Adding the oil column to the scatter plot

ggplot(growth_dropna, 
       aes(x = popgrowth, y = gdpgrowth, color = oil)) + 
  geom_point() +
  ggtitle("GDP Growth vs. Population Growth") +
  xlab("Population Growth") + 
  ylab("GDP Growth") + 
  theme(axis.title.x = element_text(color="chocolate1",size=15),
        axis.title.y = element_text(color="chocolate1",size=15),
        plot.title = element_text(color="darkblue",
                                  size=20))

Adding the investment date onto the scatter plot

ggplot(growth_dropna, 
       aes(x = popgrowth, y = gdpgrowth, color = invest)) + 
  geom_point() +
  ggtitle("GDP Growth vs.
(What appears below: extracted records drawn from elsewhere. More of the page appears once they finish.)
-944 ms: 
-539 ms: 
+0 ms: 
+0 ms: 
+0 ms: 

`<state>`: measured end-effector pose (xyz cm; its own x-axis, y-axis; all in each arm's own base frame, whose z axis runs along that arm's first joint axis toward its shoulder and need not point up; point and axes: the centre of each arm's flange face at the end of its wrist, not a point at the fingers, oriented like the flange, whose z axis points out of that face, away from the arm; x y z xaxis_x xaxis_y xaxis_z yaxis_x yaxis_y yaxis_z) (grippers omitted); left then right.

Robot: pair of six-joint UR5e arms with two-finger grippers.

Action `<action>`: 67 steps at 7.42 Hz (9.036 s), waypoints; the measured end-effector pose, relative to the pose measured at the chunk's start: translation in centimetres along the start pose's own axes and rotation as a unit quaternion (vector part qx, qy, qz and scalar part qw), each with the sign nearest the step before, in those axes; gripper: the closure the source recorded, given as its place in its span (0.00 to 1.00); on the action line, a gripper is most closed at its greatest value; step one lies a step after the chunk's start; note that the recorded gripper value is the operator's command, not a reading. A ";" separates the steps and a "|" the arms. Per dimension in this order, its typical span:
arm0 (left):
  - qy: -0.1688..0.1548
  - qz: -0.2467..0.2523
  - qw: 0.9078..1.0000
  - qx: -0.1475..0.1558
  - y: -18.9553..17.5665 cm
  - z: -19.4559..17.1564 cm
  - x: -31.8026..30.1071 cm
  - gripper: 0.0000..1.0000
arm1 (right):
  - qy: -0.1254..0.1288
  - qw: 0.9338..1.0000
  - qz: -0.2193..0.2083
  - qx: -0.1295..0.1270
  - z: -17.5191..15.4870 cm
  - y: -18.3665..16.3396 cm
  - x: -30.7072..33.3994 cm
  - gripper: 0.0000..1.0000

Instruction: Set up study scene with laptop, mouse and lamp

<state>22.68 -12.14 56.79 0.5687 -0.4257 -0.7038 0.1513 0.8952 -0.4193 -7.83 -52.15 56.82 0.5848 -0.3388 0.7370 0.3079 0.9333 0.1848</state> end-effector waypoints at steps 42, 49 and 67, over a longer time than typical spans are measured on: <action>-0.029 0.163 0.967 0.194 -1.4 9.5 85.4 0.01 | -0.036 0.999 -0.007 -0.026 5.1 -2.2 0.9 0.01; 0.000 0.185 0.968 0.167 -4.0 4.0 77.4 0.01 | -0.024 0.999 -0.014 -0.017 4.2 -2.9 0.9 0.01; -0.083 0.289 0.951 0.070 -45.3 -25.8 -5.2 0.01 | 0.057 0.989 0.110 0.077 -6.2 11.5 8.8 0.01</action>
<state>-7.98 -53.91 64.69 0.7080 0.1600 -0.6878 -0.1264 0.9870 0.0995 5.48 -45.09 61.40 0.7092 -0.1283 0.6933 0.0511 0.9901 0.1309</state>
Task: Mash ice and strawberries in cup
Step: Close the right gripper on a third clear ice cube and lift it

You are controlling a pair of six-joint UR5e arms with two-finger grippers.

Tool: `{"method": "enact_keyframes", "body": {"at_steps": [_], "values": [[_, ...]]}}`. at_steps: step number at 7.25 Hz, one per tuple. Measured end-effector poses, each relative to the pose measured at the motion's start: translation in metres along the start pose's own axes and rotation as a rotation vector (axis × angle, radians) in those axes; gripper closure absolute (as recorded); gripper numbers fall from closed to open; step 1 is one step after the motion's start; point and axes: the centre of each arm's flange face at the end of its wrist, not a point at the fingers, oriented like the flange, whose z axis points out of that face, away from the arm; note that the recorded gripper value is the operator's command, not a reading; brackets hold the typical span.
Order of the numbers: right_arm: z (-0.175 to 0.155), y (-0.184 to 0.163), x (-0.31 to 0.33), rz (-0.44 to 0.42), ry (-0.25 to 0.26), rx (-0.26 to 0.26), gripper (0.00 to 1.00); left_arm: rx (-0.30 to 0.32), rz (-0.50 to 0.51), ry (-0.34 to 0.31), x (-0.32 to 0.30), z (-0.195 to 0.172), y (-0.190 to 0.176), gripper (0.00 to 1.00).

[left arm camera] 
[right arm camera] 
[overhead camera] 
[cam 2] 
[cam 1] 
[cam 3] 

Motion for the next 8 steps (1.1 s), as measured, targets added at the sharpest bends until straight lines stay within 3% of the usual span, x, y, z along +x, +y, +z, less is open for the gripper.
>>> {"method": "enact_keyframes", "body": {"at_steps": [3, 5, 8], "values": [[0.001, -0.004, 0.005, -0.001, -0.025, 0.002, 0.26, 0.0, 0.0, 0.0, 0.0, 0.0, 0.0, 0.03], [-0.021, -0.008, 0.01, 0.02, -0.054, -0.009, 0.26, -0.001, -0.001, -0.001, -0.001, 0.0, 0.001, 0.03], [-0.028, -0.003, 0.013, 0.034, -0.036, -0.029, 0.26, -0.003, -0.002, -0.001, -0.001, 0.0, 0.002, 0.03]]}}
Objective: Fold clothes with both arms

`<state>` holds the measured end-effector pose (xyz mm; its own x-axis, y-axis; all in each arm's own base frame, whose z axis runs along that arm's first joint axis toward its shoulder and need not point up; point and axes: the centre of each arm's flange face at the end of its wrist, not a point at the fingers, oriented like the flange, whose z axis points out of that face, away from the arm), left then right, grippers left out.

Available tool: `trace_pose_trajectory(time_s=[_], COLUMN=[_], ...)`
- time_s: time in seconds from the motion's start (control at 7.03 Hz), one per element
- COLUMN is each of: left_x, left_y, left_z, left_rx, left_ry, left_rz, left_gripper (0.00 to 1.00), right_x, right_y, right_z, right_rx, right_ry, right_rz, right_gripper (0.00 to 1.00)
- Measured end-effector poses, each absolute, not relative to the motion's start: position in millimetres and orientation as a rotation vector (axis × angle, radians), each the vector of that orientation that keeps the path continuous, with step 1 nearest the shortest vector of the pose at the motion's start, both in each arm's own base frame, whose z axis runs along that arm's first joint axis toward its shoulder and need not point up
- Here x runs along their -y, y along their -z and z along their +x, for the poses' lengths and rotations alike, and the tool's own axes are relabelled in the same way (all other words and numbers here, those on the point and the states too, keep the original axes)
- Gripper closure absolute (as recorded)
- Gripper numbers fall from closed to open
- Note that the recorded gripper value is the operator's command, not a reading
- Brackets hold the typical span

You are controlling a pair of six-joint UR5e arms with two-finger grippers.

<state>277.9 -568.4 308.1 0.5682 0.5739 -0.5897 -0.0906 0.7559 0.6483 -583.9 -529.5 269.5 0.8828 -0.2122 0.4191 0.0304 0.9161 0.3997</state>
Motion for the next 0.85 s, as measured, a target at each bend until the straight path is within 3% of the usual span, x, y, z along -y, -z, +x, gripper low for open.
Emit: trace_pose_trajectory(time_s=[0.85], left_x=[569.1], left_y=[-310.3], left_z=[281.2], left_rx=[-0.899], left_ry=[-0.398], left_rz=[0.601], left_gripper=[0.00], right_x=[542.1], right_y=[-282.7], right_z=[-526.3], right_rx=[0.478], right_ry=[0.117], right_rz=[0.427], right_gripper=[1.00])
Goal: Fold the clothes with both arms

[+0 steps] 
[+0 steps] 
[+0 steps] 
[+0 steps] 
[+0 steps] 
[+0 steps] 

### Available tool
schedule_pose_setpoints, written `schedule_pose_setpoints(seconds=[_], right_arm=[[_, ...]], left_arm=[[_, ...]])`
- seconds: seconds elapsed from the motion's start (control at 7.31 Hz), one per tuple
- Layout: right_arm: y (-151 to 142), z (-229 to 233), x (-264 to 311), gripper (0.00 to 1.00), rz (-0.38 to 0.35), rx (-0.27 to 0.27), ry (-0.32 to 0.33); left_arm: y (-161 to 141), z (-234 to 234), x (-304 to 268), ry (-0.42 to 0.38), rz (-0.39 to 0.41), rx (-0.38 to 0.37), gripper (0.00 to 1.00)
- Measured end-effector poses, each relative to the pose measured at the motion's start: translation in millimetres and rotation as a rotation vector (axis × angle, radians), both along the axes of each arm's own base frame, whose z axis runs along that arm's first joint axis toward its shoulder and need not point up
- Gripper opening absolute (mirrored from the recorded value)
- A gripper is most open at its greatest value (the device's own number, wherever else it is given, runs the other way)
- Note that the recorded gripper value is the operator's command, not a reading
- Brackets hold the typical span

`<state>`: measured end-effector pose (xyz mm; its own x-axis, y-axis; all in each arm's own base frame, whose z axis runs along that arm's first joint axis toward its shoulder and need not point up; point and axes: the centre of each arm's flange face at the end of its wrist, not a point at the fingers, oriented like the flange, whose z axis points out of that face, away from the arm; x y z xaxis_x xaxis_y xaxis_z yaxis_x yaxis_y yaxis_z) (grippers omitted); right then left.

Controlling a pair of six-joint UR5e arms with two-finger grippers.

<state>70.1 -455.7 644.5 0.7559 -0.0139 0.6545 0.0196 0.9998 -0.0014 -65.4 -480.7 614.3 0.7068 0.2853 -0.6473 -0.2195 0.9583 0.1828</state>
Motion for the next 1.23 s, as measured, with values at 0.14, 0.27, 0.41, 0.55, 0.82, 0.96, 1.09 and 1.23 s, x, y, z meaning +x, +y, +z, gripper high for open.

Population Growth") +
  xlab("Population Growth") + 
  ylab("GDP Growth") + 
  theme(axis.title.x = element_text(color="chocolate1",size=15),
        axis.title.y = element_text(color="chocolate1",size=15),
        plot.title = element_text(color="darkblue",
                                  size=20))

Conclusion

Looking at the original problem statement: Did countries with higher average population growth rates show a higher average growth rate of per capita GDP from 1960 to 1985? Through the analysis there was a weak positive correlation between these two variables and did not show that the higher population growths were related to higher GDP growths.

Can we visualize other relationships between GDP growth, population growth and the rest of the data? When layering on the other variables onto the scatter plot there weren’t obvious patterns or concentrations of the new variable on the plot. When layering on countries that were oil producing, although a small portion (3 countries in total), it did appear that those countries had an average or above average growth rate of per capita GDP.